On Saturday 27 November 1954, the South Goodwin Lightship
broke from her anchors in winds of over 80 mph
and stranded on the Goodwin Sands off the east coast of Kent.
There was only one survivor from the tragedy, Ronald Murton,
who desperately hung on for eight hours awaiting rescue.
The Straits of Dover is the busiest shipping lane in the world. Just north of its narrowest point stands the Goodwin Sands: 35 miles of shifting sands have been the graveyard to Viking longships, galleons, liners, tugs, yachts and trawlers of every nationality and a lightship - the South Goodwin lightship LV 90. Tom Skipp was a worried man on the evening of 26 November 1954 as he prowled the deck of LV 90, checking that all was secure.
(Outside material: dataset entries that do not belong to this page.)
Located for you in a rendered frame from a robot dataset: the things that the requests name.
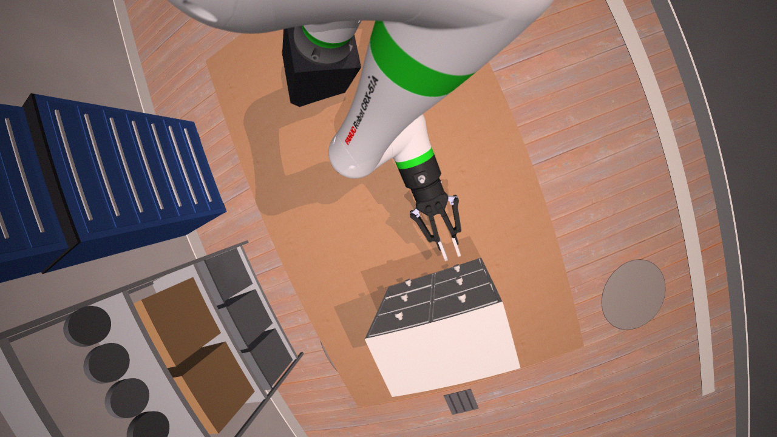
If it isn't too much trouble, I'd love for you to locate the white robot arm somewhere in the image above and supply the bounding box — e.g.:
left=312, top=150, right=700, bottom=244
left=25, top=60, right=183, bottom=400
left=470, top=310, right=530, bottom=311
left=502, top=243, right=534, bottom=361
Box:
left=168, top=0, right=554, bottom=189

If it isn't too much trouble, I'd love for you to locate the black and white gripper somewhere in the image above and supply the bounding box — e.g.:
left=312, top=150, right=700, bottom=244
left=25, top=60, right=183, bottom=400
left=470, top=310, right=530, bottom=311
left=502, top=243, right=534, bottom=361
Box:
left=410, top=179, right=461, bottom=261

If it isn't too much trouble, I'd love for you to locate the white chest of drawers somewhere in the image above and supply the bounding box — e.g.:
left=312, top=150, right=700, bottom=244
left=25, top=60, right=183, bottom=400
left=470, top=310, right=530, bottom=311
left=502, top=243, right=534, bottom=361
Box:
left=365, top=258, right=520, bottom=397

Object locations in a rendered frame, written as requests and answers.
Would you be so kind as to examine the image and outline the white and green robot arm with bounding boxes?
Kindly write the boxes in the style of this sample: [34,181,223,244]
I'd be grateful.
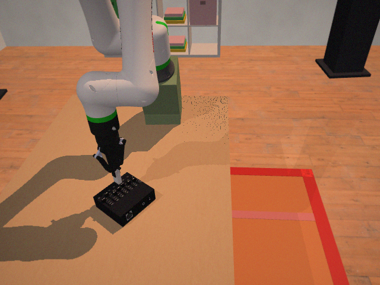
[76,0,175,137]

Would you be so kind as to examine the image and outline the black lighting desk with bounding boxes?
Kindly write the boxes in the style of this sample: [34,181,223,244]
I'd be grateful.
[93,172,156,227]

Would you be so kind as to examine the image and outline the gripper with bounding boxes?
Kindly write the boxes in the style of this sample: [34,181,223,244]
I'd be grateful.
[93,131,126,185]

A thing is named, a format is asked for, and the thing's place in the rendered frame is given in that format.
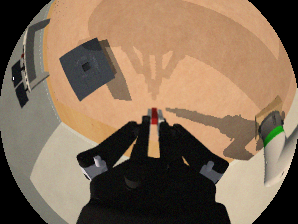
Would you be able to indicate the dark grey square panel with hole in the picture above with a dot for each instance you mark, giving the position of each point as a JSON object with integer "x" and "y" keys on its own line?
{"x": 86, "y": 68}

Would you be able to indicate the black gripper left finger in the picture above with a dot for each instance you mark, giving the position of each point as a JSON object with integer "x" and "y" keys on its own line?
{"x": 105, "y": 155}

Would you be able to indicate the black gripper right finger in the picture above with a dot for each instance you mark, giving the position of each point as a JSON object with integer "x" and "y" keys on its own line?
{"x": 198, "y": 156}

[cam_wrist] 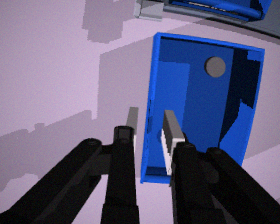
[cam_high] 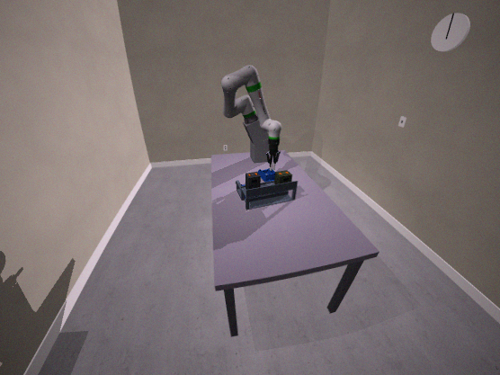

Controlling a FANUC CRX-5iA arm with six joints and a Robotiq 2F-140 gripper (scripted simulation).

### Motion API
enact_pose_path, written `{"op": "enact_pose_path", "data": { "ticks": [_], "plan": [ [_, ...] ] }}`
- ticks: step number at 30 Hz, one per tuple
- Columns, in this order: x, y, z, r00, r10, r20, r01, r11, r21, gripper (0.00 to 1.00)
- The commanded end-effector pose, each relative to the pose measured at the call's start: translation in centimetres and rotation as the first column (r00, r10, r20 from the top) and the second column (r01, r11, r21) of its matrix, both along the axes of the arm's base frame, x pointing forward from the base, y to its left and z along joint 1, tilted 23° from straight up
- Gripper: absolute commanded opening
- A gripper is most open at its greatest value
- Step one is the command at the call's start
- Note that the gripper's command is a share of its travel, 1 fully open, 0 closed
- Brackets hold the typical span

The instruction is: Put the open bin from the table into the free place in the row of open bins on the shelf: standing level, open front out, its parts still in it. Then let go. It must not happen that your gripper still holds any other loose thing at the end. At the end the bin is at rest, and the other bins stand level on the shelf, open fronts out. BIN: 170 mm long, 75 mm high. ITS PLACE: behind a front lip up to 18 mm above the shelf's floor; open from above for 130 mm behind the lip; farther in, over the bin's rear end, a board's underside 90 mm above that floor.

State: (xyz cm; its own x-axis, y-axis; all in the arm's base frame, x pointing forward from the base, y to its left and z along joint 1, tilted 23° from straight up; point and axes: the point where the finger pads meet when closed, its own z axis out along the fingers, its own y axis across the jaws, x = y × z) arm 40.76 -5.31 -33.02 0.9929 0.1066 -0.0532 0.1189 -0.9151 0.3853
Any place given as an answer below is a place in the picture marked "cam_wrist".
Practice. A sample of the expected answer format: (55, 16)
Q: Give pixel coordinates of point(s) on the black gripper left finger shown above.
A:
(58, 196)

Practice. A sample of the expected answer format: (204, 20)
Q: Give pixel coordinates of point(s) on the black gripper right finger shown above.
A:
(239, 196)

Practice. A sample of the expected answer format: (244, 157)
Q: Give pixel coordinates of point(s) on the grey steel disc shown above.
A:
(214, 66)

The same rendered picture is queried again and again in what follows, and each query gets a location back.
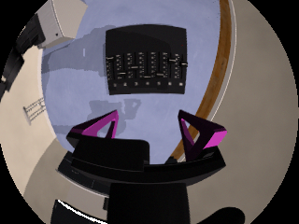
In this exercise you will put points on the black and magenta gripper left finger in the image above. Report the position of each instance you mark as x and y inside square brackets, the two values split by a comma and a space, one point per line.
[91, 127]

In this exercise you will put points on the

Huge waves were already sweeping the deck, putting a strain on the 410 metres of heavy cable. Below, the crew were doing their best to protect themselves from the sudden jerking movements, as the wind, now a hurricane force 12, and a full flood tide battered the lightvessel. Sometime between midnight and 01:00 the cable parted but such was the battering no one would have known. Ashore, Ramsgate and Deal Coastguard were worried, but visibility was low. Suddenly, at about 01:15, LV 12 the East Goodwin Light Vessel saw its sister ship sweep past six miles north of the station; they could only watch in horror. The crew, we know, mustered in the galley and shortly afterwards the ship hit the sands in Keller Gut, collapsing onto her starboard side. Inside, the men were fighting for survival, the galley door was under water sealing off the exit, but one man, the survivor Ronald Murton, scrambled through the skylight and into the inferno that was raging above. Meanwhile lifeboats from Dover and Ramsgate and a United States search and rescue helicopter from Manston were launched, but it was not until daylight that the wreck was located by the helicopter. In an amazing feat of accurate flying, for which the crew received bravery awards, the helicopter snatched Murton from the hull. He had survived the worst channel storm in two centuries. His first words were for his fellow crewmen whom he knew were still alive in the hull. But even as the rescue operation for them was being launched the race against time and tide was being lost. The lifeboats could not get near to the light vessel and within hours the tide had enveloped her and those trapped inside her hull. The extreme weather lasted a further day, and on 28 November divers eventually were able to get onboard. There was no trace of the crew; not a single body was recovered. The ship did not disappear entirely however and at low tide traces of her can still be seen today.